GSoC 2026 - Interest in Linear Algebra Rewrites for PyTensor

Hello! I have been really interested in pursuing PyMC as a potential organization for GSoC 2026 and i came across Linear Algebra Rewrites for PyTensor which caught my eye. i have made some pull requests on the PyMC codebase and am currently familiarizing myself with the PyTensor library. I am in the middle of working on a beginner friendly issue in PyTensor and am aware of the progress in the 2024 GSoC Project by Tanish which provides a solid baseline from which we can work.

@jessegrabowski and @robzinkov - which issues in pytensor would be a good idea to tackle that helps me get an idea of graph rewrites and linear alegebra ops?

Hi Adishree

Nice to hear you’re interested in pytensor. I am going through all these introduction posts and copy/pasting the same question and advice. Basically my view is that it will be impossible for you to help develop these tools if you aren’t already using them yourself. I would be more interested to see you reply to this post with a link to a gist or colab showing that you worked through a problem that motivates you using pytensor than to see you open a PR into a codebase that is completely alien to you right now. Are there particular areas of research you are interested in? Are there algorithms in that field that could benefit from these rewrites? There’s where I suggest you start.

Thank you for the feedback @jessegrabowski!

As practice, I built a Bayesian model exploring whether astrological identity predicts latent personality traits. I used pm.LKJCholeskyCov with chol= which led me to investigate what PyTensor was actually doing under the hood - specifically the Cholesky triangular solve rewrite. I added a comparison against naive matrix inversion and found that the speedup grows significantly with matrix size, reaching ~30x at n=256.

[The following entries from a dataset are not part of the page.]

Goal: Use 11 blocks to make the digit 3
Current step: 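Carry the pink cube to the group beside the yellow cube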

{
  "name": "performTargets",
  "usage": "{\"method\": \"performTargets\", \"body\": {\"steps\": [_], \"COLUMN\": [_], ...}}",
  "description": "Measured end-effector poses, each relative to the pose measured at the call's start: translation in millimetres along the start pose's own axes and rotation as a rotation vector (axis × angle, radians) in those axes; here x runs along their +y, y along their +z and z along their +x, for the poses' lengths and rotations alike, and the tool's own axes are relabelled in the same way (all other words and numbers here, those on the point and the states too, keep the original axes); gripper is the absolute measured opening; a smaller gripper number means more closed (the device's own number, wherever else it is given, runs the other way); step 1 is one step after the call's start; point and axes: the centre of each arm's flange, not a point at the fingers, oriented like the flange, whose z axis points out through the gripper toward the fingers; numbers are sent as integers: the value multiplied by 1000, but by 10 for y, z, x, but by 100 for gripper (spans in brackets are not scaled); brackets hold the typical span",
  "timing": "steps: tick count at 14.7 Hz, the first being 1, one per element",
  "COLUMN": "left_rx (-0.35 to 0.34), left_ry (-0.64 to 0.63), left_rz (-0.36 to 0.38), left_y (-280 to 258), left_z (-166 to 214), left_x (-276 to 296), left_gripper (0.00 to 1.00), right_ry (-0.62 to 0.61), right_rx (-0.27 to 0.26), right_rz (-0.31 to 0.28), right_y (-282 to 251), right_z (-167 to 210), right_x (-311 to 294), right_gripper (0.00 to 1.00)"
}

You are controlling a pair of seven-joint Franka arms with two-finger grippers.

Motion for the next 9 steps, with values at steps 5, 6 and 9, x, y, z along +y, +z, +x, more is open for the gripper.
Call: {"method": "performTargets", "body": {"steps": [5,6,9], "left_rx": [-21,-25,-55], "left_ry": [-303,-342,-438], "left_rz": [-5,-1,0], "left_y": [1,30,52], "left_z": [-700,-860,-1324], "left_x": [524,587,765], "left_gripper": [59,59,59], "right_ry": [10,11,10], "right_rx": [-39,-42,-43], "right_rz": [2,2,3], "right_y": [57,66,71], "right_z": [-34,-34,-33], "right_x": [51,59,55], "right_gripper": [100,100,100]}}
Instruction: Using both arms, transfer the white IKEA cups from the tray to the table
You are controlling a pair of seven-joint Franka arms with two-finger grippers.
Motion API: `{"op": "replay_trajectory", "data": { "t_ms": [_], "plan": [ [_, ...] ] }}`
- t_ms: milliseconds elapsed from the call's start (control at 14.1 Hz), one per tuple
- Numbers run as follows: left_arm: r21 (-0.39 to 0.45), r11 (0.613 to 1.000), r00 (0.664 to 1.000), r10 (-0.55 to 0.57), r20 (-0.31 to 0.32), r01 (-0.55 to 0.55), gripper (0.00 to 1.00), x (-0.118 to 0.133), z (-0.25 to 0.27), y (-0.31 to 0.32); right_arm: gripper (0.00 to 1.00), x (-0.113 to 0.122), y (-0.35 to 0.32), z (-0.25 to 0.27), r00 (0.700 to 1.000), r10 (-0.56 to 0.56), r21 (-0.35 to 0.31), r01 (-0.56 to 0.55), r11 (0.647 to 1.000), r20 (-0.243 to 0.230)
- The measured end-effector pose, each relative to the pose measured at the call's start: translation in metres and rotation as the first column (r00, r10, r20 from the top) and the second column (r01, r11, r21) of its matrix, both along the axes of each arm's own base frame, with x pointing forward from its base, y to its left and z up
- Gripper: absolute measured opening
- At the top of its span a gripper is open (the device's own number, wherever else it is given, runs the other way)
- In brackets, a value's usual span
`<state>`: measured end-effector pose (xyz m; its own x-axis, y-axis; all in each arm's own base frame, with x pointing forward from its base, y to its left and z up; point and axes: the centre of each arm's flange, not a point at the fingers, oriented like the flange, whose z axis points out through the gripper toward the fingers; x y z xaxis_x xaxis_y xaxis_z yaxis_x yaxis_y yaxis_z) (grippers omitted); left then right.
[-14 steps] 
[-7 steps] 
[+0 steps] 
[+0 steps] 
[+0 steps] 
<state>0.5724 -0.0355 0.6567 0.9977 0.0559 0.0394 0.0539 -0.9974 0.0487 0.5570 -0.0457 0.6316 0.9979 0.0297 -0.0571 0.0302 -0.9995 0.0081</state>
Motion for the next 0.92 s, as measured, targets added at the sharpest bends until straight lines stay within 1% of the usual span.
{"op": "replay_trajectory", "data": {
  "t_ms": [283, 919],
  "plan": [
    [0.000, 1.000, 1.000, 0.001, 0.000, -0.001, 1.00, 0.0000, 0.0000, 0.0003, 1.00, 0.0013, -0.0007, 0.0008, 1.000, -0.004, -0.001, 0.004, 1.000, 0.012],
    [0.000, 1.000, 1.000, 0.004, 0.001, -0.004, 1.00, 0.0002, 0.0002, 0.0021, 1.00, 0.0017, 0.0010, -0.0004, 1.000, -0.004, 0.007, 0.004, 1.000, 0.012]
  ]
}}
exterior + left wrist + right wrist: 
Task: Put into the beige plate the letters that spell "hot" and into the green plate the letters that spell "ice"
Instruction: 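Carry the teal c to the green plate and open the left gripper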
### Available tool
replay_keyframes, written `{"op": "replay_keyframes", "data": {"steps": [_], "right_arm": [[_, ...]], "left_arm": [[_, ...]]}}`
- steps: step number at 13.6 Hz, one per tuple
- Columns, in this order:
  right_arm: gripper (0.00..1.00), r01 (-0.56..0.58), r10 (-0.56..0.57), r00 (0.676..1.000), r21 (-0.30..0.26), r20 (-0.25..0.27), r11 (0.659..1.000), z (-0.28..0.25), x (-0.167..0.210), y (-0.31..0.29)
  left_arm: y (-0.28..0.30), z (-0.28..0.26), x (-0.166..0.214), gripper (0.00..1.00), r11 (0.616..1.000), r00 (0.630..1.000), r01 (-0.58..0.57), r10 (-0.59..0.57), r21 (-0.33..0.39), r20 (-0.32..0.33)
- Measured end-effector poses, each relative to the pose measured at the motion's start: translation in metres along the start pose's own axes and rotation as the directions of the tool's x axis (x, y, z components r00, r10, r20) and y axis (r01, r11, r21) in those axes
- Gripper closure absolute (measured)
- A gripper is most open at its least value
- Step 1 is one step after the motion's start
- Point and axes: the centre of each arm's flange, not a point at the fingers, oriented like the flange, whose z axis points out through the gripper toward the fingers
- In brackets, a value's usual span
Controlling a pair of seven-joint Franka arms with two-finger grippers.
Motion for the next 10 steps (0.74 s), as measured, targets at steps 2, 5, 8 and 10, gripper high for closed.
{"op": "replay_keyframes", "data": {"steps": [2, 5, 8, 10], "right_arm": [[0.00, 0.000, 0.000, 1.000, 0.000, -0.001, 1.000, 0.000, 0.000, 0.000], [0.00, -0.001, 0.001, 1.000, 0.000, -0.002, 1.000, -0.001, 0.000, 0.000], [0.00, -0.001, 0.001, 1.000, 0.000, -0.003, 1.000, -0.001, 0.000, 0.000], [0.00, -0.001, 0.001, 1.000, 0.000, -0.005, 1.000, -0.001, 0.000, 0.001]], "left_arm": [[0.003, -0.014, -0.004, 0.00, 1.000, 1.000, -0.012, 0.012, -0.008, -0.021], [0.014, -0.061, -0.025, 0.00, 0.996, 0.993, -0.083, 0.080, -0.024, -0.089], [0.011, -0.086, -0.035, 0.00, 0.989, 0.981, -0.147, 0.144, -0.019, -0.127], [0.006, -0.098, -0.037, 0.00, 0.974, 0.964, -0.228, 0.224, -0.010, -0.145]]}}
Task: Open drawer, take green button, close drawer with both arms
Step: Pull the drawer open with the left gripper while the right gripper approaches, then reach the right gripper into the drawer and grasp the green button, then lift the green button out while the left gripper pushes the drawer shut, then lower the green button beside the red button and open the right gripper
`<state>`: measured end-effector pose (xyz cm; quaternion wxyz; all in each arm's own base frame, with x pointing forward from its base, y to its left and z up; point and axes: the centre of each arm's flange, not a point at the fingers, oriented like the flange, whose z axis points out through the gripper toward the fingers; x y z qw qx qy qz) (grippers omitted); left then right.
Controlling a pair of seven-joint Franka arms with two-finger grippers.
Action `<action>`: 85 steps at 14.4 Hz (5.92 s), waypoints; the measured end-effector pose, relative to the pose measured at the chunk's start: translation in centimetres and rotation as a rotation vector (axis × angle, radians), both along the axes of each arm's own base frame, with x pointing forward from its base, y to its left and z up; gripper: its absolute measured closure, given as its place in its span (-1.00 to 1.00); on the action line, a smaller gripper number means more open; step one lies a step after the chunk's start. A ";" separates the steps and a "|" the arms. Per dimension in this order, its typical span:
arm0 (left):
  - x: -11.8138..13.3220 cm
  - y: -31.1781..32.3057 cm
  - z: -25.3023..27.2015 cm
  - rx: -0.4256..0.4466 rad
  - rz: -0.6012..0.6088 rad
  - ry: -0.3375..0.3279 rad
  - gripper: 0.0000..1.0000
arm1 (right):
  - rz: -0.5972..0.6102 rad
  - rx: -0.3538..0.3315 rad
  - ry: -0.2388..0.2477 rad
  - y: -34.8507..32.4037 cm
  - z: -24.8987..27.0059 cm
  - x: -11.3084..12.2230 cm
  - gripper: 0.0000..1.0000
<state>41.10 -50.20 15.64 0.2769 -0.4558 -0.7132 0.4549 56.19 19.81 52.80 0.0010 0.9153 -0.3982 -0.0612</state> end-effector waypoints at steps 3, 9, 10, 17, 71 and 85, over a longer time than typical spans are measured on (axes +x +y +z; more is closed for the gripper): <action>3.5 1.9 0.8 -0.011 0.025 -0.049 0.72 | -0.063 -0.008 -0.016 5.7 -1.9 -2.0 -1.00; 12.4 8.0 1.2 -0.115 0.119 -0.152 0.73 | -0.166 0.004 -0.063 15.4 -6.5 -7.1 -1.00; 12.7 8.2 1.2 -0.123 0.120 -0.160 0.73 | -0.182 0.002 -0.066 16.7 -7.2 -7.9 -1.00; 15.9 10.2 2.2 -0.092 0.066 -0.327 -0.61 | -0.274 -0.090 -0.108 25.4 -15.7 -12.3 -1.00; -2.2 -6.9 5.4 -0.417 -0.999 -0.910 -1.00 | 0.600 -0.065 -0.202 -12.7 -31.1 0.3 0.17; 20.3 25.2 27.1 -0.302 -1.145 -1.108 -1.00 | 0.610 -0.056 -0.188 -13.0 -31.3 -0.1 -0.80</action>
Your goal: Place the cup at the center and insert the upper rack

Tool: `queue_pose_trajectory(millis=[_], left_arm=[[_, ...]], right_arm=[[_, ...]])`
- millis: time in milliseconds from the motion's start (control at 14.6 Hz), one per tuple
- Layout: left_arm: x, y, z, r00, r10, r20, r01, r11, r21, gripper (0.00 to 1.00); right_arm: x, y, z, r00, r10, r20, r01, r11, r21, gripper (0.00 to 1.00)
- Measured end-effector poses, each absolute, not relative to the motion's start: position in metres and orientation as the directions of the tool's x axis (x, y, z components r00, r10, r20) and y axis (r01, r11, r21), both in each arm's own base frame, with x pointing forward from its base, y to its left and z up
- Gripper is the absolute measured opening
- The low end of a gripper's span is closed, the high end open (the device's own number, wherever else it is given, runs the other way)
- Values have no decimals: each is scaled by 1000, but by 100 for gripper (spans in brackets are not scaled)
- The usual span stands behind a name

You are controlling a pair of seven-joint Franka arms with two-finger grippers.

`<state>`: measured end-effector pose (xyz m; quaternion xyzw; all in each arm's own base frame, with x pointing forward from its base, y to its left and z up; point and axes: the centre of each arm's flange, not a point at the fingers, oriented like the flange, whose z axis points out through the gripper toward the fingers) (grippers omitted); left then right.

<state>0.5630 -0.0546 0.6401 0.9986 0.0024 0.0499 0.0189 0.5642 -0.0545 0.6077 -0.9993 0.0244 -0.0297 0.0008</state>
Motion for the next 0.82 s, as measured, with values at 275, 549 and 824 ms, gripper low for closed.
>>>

I also noticed something while reading the graph output: for one of my traits (abandonment_fear) I had written mu=-theta_ind[:,7], which causes PyTensor to insert an explicit negation node before a squaring operation. Since (-x)² = x², that negation is redundant - a missing rewrite that could be optimised away. Here’s the Colab link:

More broadly, an area I’m interested in is whether psychological constructs - personality traits, emotional patterns - have real statistical structure or whether we’re imposing categories on noise. That question seems to sit right at the intersection of what PyMC and these rewrites are built for.